# Teaching in Patras... help please



## drew (Jun 1, 2008)

Hi there,

I'm moving to Patras in late July and am looking for a job as a teacher. I'll be there 6months July 2010 - January 2011.

I've been teaching in Britain and internationally for 5 years and have a PGCE but not TEFL (sorry if those just seem like random jumbles of letters!). 

I've found a few places on line which have potential but my emails get bounced back in seconds after I try to send them. 

Does anyone have any ideas how to move forward with this? 

thanks

Drew


----------



## expat914 (Oct 9, 2009)

The schools may not exists anymore. Also, most English schools are closed between June and October. Being a private tutor would be a good option, but you might have to find students through networking with people you know in Patra.


----------



## tryyourbest (Feb 22, 2011)

Drew - how are you getting on...

Having spoke to the Greek Ministry of Education Department recently - they didn't have a clue what a TEFL was. And they are still insisting you need at least the B2 level Greek proficiency exam to work as a teacher, even though it apparently contravenes European law...

The reason I'm saying this is I'm trying to find teachers who are being placed, because I'm trying and nobody will have me....unless I have this licence.

Still very confused...


----------



## JessicaMaria (Aug 29, 2010)

Drew, Have you tried contacting PALSO? PALSO | EKSETASEIS 
The website has a list of all the English Fronsistirio in Greece, and each town/city has one or more main offices that you can go to to find some information.

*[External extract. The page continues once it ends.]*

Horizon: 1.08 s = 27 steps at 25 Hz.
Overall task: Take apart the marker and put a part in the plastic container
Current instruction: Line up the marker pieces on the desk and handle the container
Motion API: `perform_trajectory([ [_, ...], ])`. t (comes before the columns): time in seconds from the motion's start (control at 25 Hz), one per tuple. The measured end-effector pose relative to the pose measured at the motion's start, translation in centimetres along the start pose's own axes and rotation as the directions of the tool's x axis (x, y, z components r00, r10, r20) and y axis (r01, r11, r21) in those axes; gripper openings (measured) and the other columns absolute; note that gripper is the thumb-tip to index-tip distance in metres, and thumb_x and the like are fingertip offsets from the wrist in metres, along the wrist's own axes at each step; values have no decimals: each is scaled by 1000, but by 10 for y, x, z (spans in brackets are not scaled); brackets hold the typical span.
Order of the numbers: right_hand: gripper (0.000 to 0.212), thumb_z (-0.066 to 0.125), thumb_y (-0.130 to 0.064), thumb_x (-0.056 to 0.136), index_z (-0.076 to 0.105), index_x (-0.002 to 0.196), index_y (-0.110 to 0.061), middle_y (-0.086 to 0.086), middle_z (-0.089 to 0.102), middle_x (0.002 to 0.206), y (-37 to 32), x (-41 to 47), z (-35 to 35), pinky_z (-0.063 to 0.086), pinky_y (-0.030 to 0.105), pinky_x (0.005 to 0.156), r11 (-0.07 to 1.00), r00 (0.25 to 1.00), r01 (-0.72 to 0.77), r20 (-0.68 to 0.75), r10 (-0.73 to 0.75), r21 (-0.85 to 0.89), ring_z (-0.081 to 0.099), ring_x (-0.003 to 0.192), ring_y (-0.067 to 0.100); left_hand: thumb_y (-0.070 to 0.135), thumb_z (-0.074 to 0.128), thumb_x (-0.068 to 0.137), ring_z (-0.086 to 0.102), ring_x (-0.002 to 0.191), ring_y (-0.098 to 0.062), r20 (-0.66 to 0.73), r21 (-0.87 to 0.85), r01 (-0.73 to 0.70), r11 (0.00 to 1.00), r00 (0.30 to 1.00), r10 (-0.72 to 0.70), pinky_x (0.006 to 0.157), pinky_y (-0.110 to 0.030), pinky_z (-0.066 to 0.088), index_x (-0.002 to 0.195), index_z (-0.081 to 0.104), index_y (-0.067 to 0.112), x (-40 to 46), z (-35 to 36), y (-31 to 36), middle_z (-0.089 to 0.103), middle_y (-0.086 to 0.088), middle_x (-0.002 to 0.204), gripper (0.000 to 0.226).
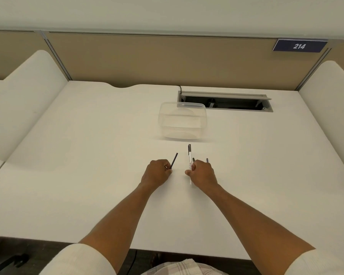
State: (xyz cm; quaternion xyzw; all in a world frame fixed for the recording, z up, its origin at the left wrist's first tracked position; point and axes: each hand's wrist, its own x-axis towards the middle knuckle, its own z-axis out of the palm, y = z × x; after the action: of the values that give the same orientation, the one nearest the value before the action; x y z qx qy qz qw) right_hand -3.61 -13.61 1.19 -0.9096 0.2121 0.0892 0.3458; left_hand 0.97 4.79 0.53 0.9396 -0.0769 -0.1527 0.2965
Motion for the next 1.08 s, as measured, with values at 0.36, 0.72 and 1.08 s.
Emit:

Also, if you have a PGCE you can teach in a British Embassy school here, I have a friend who used to TEFL in Thessaly but is now teaching in one of these schools just outside of Athens...just an idea 

Tryyourbest, I myself have been teaching in Greece since January and I don't have a B2 Greek Proficiency exam qualification - far from it! - and have had no problems. I don't quite understand how it works, I know others who work in the same city as me who don't have it, but then there are others who were required to take it.. :confused2: I have a few friends who will know the deal about it so I'll ask them and get back to you. 

If you don't mind my asking, who have you been contacting to try to find a placement?


----------



## tryyourbest (Feb 22, 2011)

Hi!

All of the frontistirio have said they wouldn't employ me without the teaching licence, η επάρκεια διδασκαλείας Αγγλικών...and to acquire the license you need to have attained at least the B2 level in Greek. This was doing the rounds on foot..I've been in Greece for 5 years, and even with contacts, the reaction was less than enthusiastic! 

Having spoken to the ministry - as far as they were concerned foreigners require the same qualifications as nationals - which includes the language proficiency, I suppose if they don't have a history of education here...I think this is talked about elsewhere on another thread...Apparently though this contravenes European law...

Having said that, we also asked if I could send what I have: The CPE, an English University degree etc - plus the Greek for business qualification which I do have....

They adopted a kind of send it and see attitude....Which is probably typical!

The truth is even if I do pass the B2 level in two weeks, it may be too late for it to be included in the application anyway...

To be honest if I was confident about passing the B2 exam, I guess i wouldn't care.

It's just frustrating that others are being employed, without the exam...when I'm in a constant state of stress...

Still it's my fault for not having applied for the licence when I first arrived...

Just as a note, I really want to pass the exam - it is something i want to do, just worried I'm not quite ready...I'm sort of borderline I think...


----------